Development of the arbuscular mycorrhizal symbiosis
Maria J Harrison
The arbuscular mycorrhizal (AM) symbiosis formed between
plant roots and fungi is one of the most widespread symbiotic
associations found in plants, yet our understanding of events
underlying its development are limited. The recent integration
of biochemical, molecular and genetic approaches into
analyses of the symbiosis is providing new insights into
various aspects of its development. In the past year there
have been advances in our understanding of the signals
required for the formation of appressoria, the molecular
changes in the root in response to colonisation, and
components of the signal transduction pathways common to
both the AM and Rhizobium symbioses.

Addresses
The Samuel Roberts Noble Foundation, 2510 Sam Noble Parkway,
Ardmore, Oklahoma, 73402 USA;e-mail: mjharrison@noble.org
Current Opinion in Plant Biology 1998, 1:360–365

http://biomednet.com/elecref/1369526600100360
 Current Biology Ltd ISSN 1369-5266
Abbreviations
AM
arbuscular mycorrhizal
Mt4
Medicago truncatula 4

Introduction
Over 80% of vascular flowering plants are capable
of entering into symbiotic associations with arbuscular
mycorrhizal (AM) fungi, and in natural environments the
roots of many plants are really symbiotic organs termed
mycorrhizae. The fungi that form these associations are
members of the zygomycetes and the current classification
places them all into one Order, the Glomales [1]. The AM
association is a relatively non-specific, highly compatible,
long lasting mutualism from which both partners derive
benefit. The plant supplies the fungus with carbon, on
which it is entirely dependent. The fungal contribution

is more complex — it is clear that the fungus assists the
plant with the acquisition of phosphate and other mineral
nutrients from the soil, and it is also apparent that it may
influence the plant’s resistance to invading pathogens [2].
In addition to its ecological significance, the association
may also have applications in agriculture, particularly in
sustainable systems [3], where the intimate link between
the soil and the plant created by the mycorrhiza, and its
impact on nutrient movement, plant and soil nutrition and
soil conservation, may be fully exploited.
Development of the symbiosis is associated with significant alterations in the interior morphology of the
root cortex and in the physiology of the plant. These
aspects have been reviewed elsewhere in detail [4–7]. In
brief, the interaction begins when fungal hyphae, arising

from spores or from adjacent colonised roots, contact the
root surface.
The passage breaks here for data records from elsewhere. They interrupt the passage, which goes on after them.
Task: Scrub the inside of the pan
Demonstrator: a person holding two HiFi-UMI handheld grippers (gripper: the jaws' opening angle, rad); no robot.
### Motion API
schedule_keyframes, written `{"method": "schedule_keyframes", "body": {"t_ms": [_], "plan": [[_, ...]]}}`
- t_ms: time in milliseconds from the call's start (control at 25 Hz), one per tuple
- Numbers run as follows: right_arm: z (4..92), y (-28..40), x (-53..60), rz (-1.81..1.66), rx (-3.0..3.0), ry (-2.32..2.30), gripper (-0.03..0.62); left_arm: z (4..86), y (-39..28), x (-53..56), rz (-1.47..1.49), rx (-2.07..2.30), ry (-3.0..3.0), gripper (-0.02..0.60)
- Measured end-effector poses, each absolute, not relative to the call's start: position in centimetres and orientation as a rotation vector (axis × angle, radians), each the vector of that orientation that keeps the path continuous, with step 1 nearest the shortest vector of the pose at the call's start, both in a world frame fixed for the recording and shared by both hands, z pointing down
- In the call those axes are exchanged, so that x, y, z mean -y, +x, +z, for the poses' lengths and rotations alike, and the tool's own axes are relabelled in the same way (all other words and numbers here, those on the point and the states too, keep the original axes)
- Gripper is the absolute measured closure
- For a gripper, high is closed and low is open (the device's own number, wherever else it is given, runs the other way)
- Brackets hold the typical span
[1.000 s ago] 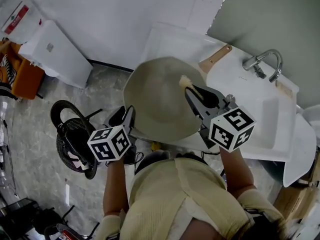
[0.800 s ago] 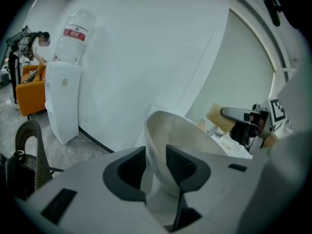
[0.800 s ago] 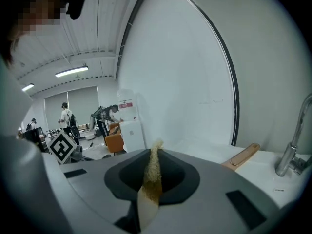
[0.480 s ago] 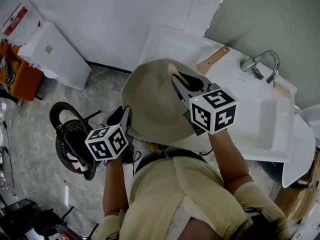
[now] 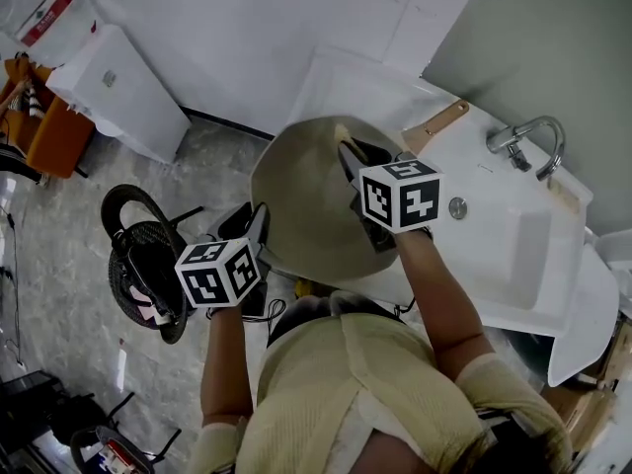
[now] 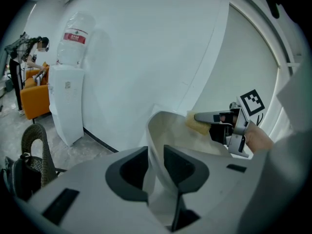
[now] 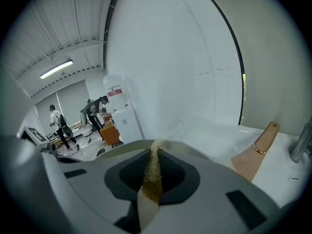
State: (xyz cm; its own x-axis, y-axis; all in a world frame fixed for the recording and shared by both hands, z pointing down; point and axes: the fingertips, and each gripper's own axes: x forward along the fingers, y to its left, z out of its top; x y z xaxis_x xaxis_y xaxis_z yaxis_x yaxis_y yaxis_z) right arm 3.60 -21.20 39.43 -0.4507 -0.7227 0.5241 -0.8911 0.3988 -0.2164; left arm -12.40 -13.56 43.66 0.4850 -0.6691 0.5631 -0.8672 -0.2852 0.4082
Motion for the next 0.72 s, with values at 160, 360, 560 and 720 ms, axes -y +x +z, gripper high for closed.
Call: {"method": "schedule_keyframes", "body": {"t_ms": [160, 360, 560, 720], "plan": [[40.3, 3.7, 21.9, 0.692, 2.279, 1.417, 0.539, 43.6, -12.3, 13.6, 0.378, 1.255, 2.052, 0.438], [41.8, 3.8, 22.9, 0.713, 2.223, 1.456, 0.539, 43.5, -12.2, 13.5, 0.374, 1.246, 2.056, 0.453], [42.6, 3.7, 23.5, 0.675, 2.178, 1.478, 0.539, 43.5, -12.2, 13.3, 0.365, 1.240, 2.063, 0.453], [42.8, 4.0, 24.0, 0.649, 2.162, 1.511, 0.539, 43.5, -12.3, 13.2, 0.340, 1.238, 2.054, 0.454]]}}
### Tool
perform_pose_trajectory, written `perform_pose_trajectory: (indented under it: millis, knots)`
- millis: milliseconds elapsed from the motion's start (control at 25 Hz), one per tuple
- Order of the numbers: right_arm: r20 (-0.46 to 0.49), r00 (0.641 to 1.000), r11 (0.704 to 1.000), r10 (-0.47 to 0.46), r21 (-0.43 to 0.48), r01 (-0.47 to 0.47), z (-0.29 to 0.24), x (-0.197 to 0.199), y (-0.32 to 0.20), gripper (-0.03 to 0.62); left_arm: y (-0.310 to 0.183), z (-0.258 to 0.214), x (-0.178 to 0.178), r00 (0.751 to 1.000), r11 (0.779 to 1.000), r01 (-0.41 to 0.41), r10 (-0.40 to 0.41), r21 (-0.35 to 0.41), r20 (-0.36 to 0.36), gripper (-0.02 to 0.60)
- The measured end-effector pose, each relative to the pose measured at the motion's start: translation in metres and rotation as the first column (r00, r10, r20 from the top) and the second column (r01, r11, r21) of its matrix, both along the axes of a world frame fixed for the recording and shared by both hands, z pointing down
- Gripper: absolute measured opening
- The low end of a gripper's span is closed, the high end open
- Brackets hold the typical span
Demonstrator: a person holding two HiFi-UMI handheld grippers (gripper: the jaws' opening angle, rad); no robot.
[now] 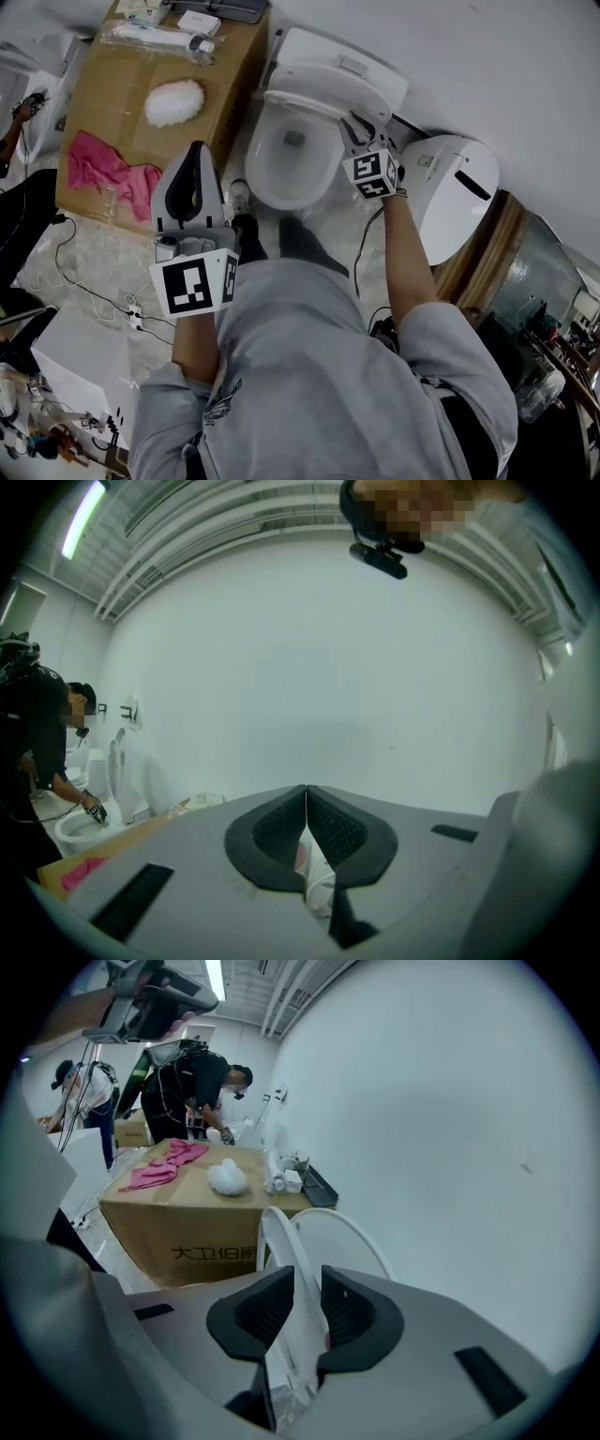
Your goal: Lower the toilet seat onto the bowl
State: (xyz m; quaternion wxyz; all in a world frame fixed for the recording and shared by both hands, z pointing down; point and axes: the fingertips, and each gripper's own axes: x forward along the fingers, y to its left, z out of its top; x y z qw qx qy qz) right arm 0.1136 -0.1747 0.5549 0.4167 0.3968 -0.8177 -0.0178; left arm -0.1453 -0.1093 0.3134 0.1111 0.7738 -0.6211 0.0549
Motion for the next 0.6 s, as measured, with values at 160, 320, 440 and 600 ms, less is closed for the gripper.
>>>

Here they differentiate to form appressoria
via which they penetrate the root (Figure 1). Once
inside the root, the fungus may grow both inter- and
intra-cellularly throughout the cortex but does not invade the vasculature or the meristematic regions. The

types of internal structures that develop depend on the
plant/fungal combination and may include intracellular,
differentiated hyphae called arbuscules and/or intracellular
coils [8•]. Although the fungal hypha penetrates the
cortical cell wall to form the arbuscule within the cell,
it does not penetrate the plant plasma membrane and
this extends to surround the arbuscule (Figure 1). In
addition to internal growth within the root, the fungus
also maintains external mycelia which ramify out into the
soil. These external hyphae access phosphate which is
then transported to the internal structures and eventually
released to the root. The interface between the fungal
arbuscule and the cortical cell is probably important for
nutrient transfer between the symbionts, but this has not
yet been demonstrated directly [9]. In comparison to other
plant/microbe interactions, we still know relatively little
about the molecular events underlying development of
the AM symbiosis. The obligate, biotrophic nature of the
fungi has contributed to the difficulties with molecular and
genetic analyses of these associations and it is only recently

that such approaches have been applied. This review
surveys the most recent molecular genetic and biochemical
studies of the association and their contributions to basic
knowledge of the AM symbiosis.

Signals for the development of the AM
symbiosis
The formation of the symbiosis requires the co-ordinate
development of both the fungus and the plant and is
assumed to require an interchange of signals. As AM
fungal spores are capable only of germination and limited
hyphal growth in the absence of the plant, it seems
likely that plant signals are essential for the initial stages
of the symbiosis. Root exudates have been shown to
stimulate growth and branching of the AM fungal hyphae
and low concentrations of certain flavonoid/isoflavonoid
compounds, which are major components of some plant
root exudates, are also capable of promoting hyphal growth
[10,11]. Recent data suggest that AM fungi have a receptor
for the flavonoid/isoflavonoid compounds. Flavonoids,

particularly isoflavonoids are known to have estrogenic
activity and the estrogen 17β-estradiol was shown to
stimulate AM fungal hyphal growth in a similar manner to
that of the isoflavonoid biochanin A, while antiestrogens
competitively inhibited the biochanin A-mediated growth
stimulation. The data are consistent with the presence
of a fungal receptor in which the A and C rings of
the flavonoid and the hydroxyl group at position A-7

Development of the arbuscular mycorrhizal symbiosis Harrison

361

Figure 1

rh
a
Arbuscule
Plant plasma
membrane

Interface
compartment

h

e

Peri-arbuscular
membrane

ap

e

a

Cortical cell

Current Opinion in Plant Biology


Roots colonised with a mycorrhizal fungus and a diagrammatic representation of a cell containing an arbuscule. The upper left panel shows a
Medicago truncatula root colonised with an arbuscular mycorrhizal fungus, Glomus versiforme. An appressorium (ap) and hypha (h) penetrating
the root are visible. Arbuscules (a), slightly out of the focal plane are visible in the inner cortex. Root hairs are also shown (rh) and the epidermis
is labelled (e). The lower panel shows arbuscules in the inner cortical cells of a M. truncatula root. The right hand side panel is a diagram
showing the features of an arbuscule within a cortical cell. The peri-arbuscule membrane is continuous with the plant plasma membrane and
surrounds the arbuscule. The space between the membrane and the arbuscule is referred to as the interface compartment. The roots were
stained with Cholorazol Black E to allow visualisation of the fungus. The magnification of the upper panel is x300 and the lower panel x600.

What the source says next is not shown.